Wines students offer bologna sandwiches packed with love

VIDEO BELOW: Second-graders at work, making sandwiches and packing bag lunches at Wines Elementary.

By Casey Hans
AAPSNews Service

A bologna-and-cheese assembly line took over the Wines Elementary School lunchroom on a recent Thursday.

A second-grader at Wines Elementary creates a bologna-and-cheese sandwich that will be packed and taken to shelters in Ann Arbor as part of the school's Lunches With Love program.

A team of second-graders was preparing 100 bag lunches to be delivered to area shelters as part of the school’s Lunches With Love program. Many bags had personal messages written and drawn on them, offering words of encouragement to those who will ultimately consume them.

“The shelters wait for us. They call us ‘the bologna ladies,’” said parent volunteer Karin Brandt, who helped to set up the Wines program with former PTO President Sheri Belcher.

Brandt said she was looking for a simple, but meaningful, way to get involved with the school, and this was it. Food Gatherers came into the school, did an in-service training for parents to teach them to set it up, and they were off and running.  “It’s an easy way for parents to get involved,” she said.

The Wines program is in its fifth year and is coordinated by parent Marie Sklar who said it is done every other Thursday, allowing each classroom at Wines to rotate through the Lunches With Love effort during the school year.  A similar program is also done at Burns Park Elementary, organizers said.

Sklar said the program is a great way for Wines to link with the community at large. “It’s a nice mitzvah,” she said. “We’re fortunate in this community.
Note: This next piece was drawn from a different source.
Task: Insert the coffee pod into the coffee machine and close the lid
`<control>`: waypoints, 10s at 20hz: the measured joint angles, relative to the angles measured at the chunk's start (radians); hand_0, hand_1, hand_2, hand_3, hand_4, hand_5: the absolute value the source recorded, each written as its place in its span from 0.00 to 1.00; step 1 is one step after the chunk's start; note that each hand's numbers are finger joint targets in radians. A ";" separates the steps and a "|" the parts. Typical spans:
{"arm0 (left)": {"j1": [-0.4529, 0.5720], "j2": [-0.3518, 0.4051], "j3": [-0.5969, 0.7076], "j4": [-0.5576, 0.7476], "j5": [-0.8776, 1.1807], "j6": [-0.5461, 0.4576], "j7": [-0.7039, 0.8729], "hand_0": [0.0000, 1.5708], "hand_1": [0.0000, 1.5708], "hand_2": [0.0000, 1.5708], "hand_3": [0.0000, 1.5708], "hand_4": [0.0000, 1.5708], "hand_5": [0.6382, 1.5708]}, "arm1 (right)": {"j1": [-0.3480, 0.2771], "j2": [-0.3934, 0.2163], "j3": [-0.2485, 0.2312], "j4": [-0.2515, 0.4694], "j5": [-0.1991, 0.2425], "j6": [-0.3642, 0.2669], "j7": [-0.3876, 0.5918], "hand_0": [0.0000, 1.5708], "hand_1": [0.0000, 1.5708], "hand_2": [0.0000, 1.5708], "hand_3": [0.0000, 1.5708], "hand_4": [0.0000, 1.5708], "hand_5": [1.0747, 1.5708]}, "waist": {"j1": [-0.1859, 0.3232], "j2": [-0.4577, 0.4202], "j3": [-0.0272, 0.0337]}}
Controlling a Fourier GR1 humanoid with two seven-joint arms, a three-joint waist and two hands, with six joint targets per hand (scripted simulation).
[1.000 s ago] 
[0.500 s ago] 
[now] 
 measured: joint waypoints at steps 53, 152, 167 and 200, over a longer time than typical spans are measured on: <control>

It’s something for them (students) to learn at a young age.”

Parent volunteer Carol Showich works with second-graders at Wines Elementary School helping them create sandwiches for Lunches With Love.

Once the parent volunteers get things set up, it takes not even an hour for students to come in, make the sandwiches and pack them up for delivery. “The kids are so self-sufficient,” she added. “They pretty much know what to do.”

Parents get what food they can from Food Gatherers and supplement that with trips to the grocery story. They spend between $30-50 for each Lunches With Love, mostly funded through the Wines PTO Community Service Outreach Fund.

“The teachers try to explain this might be someone’s only meal today,” said parent volunteer Patty Kersch. Students “write messages, they do beautiful pictures. I think they really get it.”